*** Data extracts Section Begins ***

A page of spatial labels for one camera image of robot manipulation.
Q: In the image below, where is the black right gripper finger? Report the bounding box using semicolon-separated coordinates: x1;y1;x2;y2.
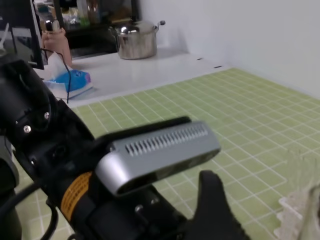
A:
186;170;250;240

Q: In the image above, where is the white plastic test tube rack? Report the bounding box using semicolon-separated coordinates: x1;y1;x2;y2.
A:
274;185;320;240

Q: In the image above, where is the green grid tablecloth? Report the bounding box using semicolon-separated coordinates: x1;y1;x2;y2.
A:
14;66;320;240

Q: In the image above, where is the steel cooking pot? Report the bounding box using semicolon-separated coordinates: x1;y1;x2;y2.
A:
110;20;166;60

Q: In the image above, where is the blue tissue pack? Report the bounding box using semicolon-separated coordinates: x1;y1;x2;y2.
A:
44;52;93;100

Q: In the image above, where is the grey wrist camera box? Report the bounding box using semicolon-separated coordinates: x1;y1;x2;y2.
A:
94;121;221;196

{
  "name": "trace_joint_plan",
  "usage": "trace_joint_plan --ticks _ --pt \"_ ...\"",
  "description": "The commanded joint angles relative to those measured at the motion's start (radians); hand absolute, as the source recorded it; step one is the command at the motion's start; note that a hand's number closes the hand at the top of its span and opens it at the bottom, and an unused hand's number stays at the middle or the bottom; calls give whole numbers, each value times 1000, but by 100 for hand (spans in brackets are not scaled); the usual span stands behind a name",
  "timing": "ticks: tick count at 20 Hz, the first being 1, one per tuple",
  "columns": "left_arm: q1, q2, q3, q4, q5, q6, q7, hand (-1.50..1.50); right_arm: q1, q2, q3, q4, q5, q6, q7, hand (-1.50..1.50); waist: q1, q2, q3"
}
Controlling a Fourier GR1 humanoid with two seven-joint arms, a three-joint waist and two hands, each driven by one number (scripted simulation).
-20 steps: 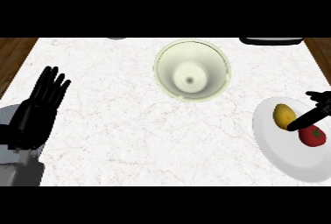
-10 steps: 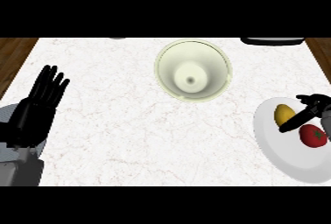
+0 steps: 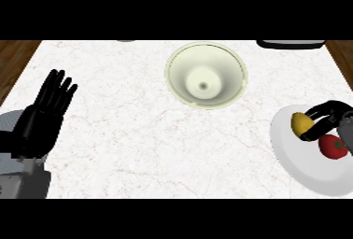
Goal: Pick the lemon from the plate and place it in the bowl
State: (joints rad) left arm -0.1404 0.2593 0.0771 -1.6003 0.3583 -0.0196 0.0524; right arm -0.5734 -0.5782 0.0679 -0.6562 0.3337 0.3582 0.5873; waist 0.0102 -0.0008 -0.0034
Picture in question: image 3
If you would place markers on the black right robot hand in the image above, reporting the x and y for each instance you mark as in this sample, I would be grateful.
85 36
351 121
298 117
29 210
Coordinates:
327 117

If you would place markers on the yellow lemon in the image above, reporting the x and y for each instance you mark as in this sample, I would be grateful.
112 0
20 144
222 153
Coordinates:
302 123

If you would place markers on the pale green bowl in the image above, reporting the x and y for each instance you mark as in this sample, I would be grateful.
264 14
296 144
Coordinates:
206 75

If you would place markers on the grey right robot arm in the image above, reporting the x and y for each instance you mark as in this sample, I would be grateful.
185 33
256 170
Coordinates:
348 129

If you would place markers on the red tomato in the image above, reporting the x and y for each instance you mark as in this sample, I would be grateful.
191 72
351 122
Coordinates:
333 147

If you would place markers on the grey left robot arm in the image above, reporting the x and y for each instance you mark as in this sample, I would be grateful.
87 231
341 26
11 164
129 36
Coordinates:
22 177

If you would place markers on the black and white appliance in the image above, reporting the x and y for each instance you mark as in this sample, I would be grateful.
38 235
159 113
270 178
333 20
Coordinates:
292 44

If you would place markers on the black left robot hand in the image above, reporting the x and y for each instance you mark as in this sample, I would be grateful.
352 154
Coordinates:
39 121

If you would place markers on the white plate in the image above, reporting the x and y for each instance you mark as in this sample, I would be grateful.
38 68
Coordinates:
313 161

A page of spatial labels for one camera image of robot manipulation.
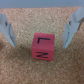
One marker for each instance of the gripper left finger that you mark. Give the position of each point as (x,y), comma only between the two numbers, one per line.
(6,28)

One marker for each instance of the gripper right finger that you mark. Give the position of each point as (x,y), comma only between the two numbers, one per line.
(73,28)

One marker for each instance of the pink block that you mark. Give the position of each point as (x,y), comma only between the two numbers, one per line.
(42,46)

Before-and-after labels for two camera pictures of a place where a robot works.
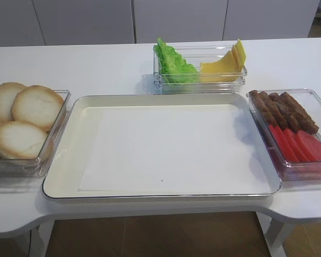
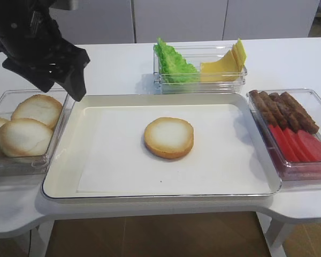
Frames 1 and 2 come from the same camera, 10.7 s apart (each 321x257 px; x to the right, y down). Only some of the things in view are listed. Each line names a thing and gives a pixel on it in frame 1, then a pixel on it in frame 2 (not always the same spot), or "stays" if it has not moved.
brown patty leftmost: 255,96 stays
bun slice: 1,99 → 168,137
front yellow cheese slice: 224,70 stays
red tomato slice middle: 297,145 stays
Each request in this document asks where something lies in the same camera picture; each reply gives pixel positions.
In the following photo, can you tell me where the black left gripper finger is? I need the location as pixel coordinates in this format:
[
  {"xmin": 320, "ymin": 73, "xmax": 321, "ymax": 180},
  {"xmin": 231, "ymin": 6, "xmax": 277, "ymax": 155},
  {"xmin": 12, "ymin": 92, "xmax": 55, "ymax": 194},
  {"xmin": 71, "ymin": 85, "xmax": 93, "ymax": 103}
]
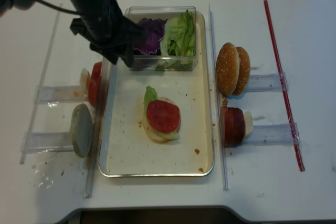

*** Data extracts Section Ends ***

*Task objective*:
Copy out every line of the data that includes "tomato".

*Output for this task*:
If you would place markers on the red tomato in the image above, reporting the x and y for each instance you mark as in this sample, I would be grateful.
red tomato slice middle: 297,145 stays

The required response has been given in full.